One of the most difficult things I've encountered is the interpretation of critiques and what advice to take or leave. I think you have to get to a stage where you can look at someone's comments and say to yourself, "no, I think they are wrong and I am right." Of course, sometimes they are right and you are wrong. In time, you develop a level of discernment that allows you to recognize truth in the feedback. But first you have to have the self confidence to examine everything and measure it against the proper perspective.
Yep, well said, Ink.

Pan Historia said...

Great ruminations on confidence. I realize that I probably spend so much time on collaborative fiction writing for the very reason that it removes the element of writing alone without feedback and sort of sidesteps the confidence issue.

My very lack of confidence in the solo traditional endeavor could be why, even though I write reams and reams of fiction, I have no novel yet.

Ink said...


I've always said that what you do with a critique is more important than the critique itself. A great critique is useless if you can't apply it, or if you misapply it... and bad crits are damaging if you let them be. So... I think you're right in saying that confidence plays a part in that discernment process, too. You have to have faith in your ideas, enough to hold firm in the face of conflicting opinions... at least when those opinions aren't valid for your story goals. And yet you have to be flexible enough to adapt, to turn down an unseen path if necessary. First you need to see your story clearly, but after that you need to have the faith to hold to what you want.

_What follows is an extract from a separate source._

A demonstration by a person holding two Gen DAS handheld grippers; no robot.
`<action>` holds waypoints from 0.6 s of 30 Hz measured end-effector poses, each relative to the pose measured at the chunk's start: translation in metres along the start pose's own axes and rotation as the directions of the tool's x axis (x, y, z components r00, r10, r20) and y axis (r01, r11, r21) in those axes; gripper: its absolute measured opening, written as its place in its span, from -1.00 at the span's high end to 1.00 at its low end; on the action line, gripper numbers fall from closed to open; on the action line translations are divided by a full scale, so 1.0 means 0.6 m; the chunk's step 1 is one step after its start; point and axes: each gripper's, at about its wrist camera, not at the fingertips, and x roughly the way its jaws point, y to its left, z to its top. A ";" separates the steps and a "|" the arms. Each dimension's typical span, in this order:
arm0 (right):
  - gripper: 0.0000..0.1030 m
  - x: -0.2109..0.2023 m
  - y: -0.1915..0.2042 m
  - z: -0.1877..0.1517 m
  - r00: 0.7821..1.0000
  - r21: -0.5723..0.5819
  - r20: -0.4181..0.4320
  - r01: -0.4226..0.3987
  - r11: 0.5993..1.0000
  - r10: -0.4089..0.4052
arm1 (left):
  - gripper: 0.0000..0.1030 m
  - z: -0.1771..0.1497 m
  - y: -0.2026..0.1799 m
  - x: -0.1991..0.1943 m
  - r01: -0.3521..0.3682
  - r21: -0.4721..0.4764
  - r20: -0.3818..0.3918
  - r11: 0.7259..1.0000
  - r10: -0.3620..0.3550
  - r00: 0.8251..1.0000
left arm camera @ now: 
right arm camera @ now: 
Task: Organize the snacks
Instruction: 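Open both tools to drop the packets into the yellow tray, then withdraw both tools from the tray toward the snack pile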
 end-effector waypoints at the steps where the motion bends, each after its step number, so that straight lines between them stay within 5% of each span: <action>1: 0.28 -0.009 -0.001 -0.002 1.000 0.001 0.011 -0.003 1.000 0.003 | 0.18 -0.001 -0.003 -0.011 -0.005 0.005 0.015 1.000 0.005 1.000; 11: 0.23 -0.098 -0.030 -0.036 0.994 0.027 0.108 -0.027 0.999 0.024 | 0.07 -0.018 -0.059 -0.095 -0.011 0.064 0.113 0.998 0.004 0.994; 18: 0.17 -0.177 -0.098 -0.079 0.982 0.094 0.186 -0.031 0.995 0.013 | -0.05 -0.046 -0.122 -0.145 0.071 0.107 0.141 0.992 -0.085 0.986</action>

Pan Historia- that's interesting. I've always been sort of fascinated by the idea of co-writing... mostly because it scares me. :) I am, shall we say, rather wary about letting someone else inside my process. I guard that writing brain-space pretty jealously, I guess. But I can totally see how that idea of comradeship can be beneficial, even if it's alien to me. Lots of things to work out, though...

Ms. Kitty-

I'm guessing a lot of us are partly motivated by the feeling that some of the stories we want simply aren't out there... and if we want them we'll just have to write them ourselves. I wonder how prevalent a feeling that is?